A South American trading bloc that includes Brazil, Argentina and Uruguay agreed Tuesday to close its ports to ships flying the flag of the disputed Falkland Islands, Uruguay’s president said.
The presidents of the Mercosur countries agreed at a summit here that ships flying the Falklands flag “should not dock in Mercosur ports, and if that were to happen, they should not be accepted in another Mercosur port,” Uruguay’s President Jose Mujica said.
A statement issued at the end of the summit said member countries would adopt “all measures that can be put in place to impede the entry to its ports of ships that fly the illegal flag of the Malvinas Islands.”

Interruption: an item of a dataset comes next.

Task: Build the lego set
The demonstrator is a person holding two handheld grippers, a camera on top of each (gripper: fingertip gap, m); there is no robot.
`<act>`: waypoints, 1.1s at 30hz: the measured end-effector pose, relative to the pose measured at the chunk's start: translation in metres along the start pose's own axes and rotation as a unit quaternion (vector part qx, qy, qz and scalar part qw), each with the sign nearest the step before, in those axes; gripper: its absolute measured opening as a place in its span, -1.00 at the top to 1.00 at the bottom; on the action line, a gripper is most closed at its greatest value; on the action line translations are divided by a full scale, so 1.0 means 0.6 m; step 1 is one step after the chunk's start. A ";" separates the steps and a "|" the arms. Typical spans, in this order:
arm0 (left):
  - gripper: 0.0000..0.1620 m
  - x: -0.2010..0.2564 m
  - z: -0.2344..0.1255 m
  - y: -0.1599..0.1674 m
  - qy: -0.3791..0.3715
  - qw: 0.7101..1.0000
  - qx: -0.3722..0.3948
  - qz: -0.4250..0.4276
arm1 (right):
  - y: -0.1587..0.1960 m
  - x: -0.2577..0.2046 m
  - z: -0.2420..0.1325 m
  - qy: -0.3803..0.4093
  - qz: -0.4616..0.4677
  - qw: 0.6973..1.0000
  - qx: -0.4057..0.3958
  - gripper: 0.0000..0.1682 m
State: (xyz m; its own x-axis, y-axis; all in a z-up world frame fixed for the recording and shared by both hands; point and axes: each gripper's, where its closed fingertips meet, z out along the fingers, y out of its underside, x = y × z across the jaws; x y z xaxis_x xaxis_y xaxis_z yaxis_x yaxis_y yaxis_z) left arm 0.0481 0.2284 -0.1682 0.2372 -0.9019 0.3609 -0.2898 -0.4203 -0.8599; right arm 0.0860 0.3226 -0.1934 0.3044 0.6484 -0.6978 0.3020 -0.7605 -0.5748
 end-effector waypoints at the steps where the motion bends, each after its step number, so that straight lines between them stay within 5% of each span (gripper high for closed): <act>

Argentina’s President Cristina Kirchner, who took over the presidency of the trade bloc from Mujica, thanked her fellow presidents for the show of support for Buenos Aires in its dispute with Britain over the South Atlantic archipelago.
The two countries fought a brief but bloody war in 1982 over the islands, which are known as the Malvinas in the Spanish-speaking world.
Argentina and Britain have renewed diplomatic ties since the war, but the dispute has heated up again as British companies have begun exploring for oil in waters surrounding the islands, which lie 400 nautical miles from the Argentine coast.
In mid-September, the British company Rockhopper Exploration announced that it hopes to begin oil production in the region in early 2016 and have a maximum output 120,000 barrels per day by 2018.
The decision announced by Mujica would close ports of Argentina, Uruguay and Brazil to Falklands flagged ships.
The Uruguayan president last week announced that his country would bar Falklands ships from Uruguayan ports, prompting Britain to call in the Uruguayan ambassador to express its concern.